MATERIAL PROVIDED:
···
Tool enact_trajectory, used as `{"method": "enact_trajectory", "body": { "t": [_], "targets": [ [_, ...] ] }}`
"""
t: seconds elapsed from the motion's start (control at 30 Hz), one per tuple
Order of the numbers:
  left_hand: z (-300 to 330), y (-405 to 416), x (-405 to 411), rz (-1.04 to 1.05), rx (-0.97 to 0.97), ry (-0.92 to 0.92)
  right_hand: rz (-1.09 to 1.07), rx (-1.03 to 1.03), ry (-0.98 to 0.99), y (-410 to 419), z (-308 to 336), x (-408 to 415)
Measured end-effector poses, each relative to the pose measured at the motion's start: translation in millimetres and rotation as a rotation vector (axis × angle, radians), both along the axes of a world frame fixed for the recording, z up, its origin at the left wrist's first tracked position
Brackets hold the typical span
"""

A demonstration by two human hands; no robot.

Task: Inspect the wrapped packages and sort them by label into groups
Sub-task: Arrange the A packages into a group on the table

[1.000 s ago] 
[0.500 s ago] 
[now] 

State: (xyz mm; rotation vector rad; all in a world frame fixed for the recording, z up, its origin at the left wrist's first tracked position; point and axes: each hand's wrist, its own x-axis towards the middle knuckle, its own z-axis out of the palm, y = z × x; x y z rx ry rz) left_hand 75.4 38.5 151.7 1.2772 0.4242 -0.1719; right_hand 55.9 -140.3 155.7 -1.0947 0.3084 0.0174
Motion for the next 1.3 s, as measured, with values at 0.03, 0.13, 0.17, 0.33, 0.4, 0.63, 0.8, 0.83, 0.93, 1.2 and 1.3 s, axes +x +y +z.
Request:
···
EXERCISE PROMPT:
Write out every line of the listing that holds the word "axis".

YOUR SOLUTION:
Measured end-effector poses, each relative to the pose measured at the motion's start: translation in millimetres and rotation as a rotation vector (axis × angle, radians), both along the axes of a world frame fixed for the recording, z up, its origin at the left wrist's first tracked position
State: (xyz mm; rotation vector rad; all in a world frame fixed for the recording, z up, its origin at the left wrist's first tracked position; point and axes: each hand's wrist, its own x-axis towards the middle knuckle, its own z-axis out of the palm, y = z × x; x y z rx ry rz) left_hand 75.4 38.5 151.7 1.2772 0.4242 -0.1719; right_hand 55.9 -140.3 155.7 -1.0947 0.3084 0.0174

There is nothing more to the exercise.